EXERCISE GOAL
Retype each line of the data below exactly, beginning with the first and ending with the one that contains "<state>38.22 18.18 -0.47". Pictures do not belong in the copy.
----
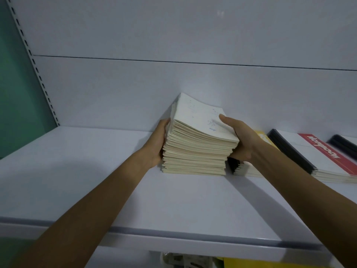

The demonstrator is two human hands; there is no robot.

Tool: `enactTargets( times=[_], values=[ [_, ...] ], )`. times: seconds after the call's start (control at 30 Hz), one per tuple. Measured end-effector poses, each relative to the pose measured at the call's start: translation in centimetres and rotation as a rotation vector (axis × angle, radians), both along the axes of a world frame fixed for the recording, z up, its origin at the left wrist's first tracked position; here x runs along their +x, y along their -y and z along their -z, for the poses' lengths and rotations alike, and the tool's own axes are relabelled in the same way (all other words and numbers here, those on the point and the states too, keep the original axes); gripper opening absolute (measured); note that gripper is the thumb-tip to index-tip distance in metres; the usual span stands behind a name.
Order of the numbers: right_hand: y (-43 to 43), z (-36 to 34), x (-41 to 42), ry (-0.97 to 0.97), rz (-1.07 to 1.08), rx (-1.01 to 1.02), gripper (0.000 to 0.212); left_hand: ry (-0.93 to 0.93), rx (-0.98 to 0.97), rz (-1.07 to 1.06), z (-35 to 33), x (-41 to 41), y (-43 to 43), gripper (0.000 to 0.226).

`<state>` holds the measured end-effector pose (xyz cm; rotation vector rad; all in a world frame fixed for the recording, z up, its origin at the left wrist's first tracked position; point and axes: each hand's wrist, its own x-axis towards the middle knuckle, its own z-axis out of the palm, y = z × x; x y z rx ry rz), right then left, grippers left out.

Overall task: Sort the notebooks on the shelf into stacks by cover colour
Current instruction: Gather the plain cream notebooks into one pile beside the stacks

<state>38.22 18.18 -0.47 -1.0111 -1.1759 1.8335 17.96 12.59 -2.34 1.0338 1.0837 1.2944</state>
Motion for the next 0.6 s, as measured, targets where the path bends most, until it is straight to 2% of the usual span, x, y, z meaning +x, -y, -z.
enactTargets(
  times=[0.07, 0.17, 0.3, 0.43, 0.5, 0.57, 0.6],
  values=[
    [-0.1, 0.0, -0.1, 0.022, 0.041, -0.018, 0.036, 0.048, 0.043, -0.06, -0.6, -0.1, -0.2, 0.042],
    [0.0, 0.1, -0.6, 0.051, 0.074, -0.03, 0.031, -0.026, 0.036, 0.039, -0.9, -0.1, -0.5, 0.064],
    [0.4, -0.5, -0.8, 0.066, 0.108, -0.032, 0.028, -0.033, 0.02, 0.047, -1.0, 0.0, -0.8, 0.057],
    [1.0, -0.7, -0.6, 0.067, 0.122, -0.007, 0.038, -0.036, 0.016, 0.029, -1.2, 0.0, -0.5, 0.058],
    [1.3, -1.1, -0.4, 0.051, 0.155, 0.031, 0.04, -0.066, 0.032, -0.088, -0.7, -0.3, -0.3, 0.055],
    [1.2, -1.7, 0.2, 0.06, 0.23, 0.12, 0.041, -0.115, 0.146, -0.359, -0.4, -0.6, 0.7, 0.051],
    [1.0, -1.9, 0.6, 0.063, 0.271, 0.161, 0.048, -0.12, 0.216, -0.473, -0.4, -0.6, 1.5, 0.047]
  ],
)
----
FINISHED TASK
The demonstrator is two human hands; there is no robot.

Tool: `enactTargets( times=[_], values=[ [_, ...] ], )`. times: seconds after the call's start (control at 30 Hz), one per tuple. Measured end-effector poses, each relative to the pose measured at the call's start: translation in centimetres and rotation as a rotation vector (axis × angle, radians), both along the axes of a world frame fixed for the recording, z up, its origin at the left wrist's first tracked position; here x runs along their +x, y along their -y and z along their -z, for the poses' lengths and rotations alike, and the tool's own axes are relabelled in the same way (all other words and numbers here, those on the point and the states too, keep the original axes); gripper opening absolute (measured); note that gripper is the thumb-tip to index-tip distance in metres; the usual span stands behind a name.
Order of the numbers: right_hand: y (-43 to 43), z (-36 to 34), x (-41 to 42), ry (-0.97 to 0.97), rz (-1.07 to 1.08), rx (-1.01 to 1.02), gripper (0.000 to 0.212); left_hand: ry (-0.93 to 0.93), rx (-0.98 to 0.97), rz (-1.07 to 1.06), z (-35 to 33), x (-41 to 41), y (-43 to 43), gripper (0.000 to 0.226).

`<state>` holds the measured end-effector pose (xyz cm; rotation vector rad; all in a world frame fixed for the recording, z up, its origin at the left wrist's first tracked position; point and axes: each hand's wrist, its own x-axis towards the middle knuckle, its own z-axis out of the palm, y = z × x; x y z rx ry rz), right then left, grippers left out.

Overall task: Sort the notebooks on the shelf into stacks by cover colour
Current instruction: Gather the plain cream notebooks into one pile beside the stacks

<state>38.22 18.18 -0.47 -1.0111 -1.1759 1.8335 17.96 12.59 -2.34 1.0338 1.0837 1.2944</state>

The output shown is complete.